SparkSession:It's a main entry point of your spark Application. To run any code on your spark, this is the first thing you should create.
SparkSession:它是您的Spark应用程序的主要入口点。要在 Spark 上运行任何代码,这是您应该创建的第一件事。
from pyspark.sql import SparkSession
spark = SparkSession.builder.master("local").appName("Word Count")\
.config("spark.some.config.option", "some-value")\
.getOrCreate()
SparkContext:It's a inner Object (property) of SparkSession. It's used to interact with Low-Level APIThrough SparkContextyou can create RDD, accumlatorand Broadcast variables.

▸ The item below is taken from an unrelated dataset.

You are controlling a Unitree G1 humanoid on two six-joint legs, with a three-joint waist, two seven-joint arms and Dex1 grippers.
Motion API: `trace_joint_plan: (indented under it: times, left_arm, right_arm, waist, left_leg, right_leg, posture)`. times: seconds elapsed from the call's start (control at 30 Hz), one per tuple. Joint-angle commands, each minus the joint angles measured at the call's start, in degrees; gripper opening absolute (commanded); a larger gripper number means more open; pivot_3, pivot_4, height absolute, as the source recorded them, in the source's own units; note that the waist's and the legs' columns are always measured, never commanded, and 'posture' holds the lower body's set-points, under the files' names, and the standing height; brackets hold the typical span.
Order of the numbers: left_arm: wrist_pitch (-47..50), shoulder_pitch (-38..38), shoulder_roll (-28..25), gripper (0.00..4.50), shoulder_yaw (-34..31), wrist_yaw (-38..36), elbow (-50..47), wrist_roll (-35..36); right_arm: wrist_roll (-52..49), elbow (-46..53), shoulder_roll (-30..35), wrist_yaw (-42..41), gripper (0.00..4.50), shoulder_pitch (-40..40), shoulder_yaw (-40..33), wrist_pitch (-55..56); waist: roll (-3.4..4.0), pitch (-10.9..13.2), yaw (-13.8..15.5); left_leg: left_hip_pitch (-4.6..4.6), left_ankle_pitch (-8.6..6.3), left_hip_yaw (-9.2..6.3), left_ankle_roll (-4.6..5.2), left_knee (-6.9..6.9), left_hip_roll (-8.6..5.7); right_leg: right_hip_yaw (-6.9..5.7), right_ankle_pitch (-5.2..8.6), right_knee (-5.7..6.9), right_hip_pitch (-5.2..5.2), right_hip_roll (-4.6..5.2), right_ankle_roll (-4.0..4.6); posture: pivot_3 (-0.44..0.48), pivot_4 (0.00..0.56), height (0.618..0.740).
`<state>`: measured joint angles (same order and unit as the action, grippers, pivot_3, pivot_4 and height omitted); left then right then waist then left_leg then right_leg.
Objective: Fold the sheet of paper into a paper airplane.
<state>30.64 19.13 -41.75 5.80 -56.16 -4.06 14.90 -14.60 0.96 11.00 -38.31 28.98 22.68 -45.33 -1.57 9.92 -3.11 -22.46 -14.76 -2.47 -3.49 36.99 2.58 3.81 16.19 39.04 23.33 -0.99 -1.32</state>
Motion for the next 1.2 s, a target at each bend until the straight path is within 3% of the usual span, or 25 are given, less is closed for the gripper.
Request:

SparkContext:它是SparkSession的内部对象(属性)。它用于交互Low-Level API通过SparkContext您可以创建RDD,accumlator和Broadcast variables。
for most cases you won't need SparkContext. You can get SparkContextfrom SparkSession
在大多数情况下,您不需要SparkContext. 你可以SparkContext从SparkSession
val sc = spark.sparkContext
回答by Nilesh Shinde
Spark Context is Class in Spark APIwhich is the first stage to build the spark application. Functionality of the spark context is to create memory in RAM we call this as driver memory, allocation of number of executers and cores in short its all about the cluster management. Spark Context can be used to create RDD and shared variables. To access this we need to create object of it.
Spark Context 是 Spark API中的类,它是构建Spark应用程序的第一阶段。spark上下文的功能是在RAM中创建内存,我们称之为驱动程序内存,执行器和内核数量的分配简而言之就是集群管理。Spark Context 可用于创建 RDD 和共享变量。要访问它,我们需要创建它的对象。
This way we can create Spark Context :: var sc=new SparkContext()
这样我们就可以创建 Spark Context :: var sc=new SparkContext()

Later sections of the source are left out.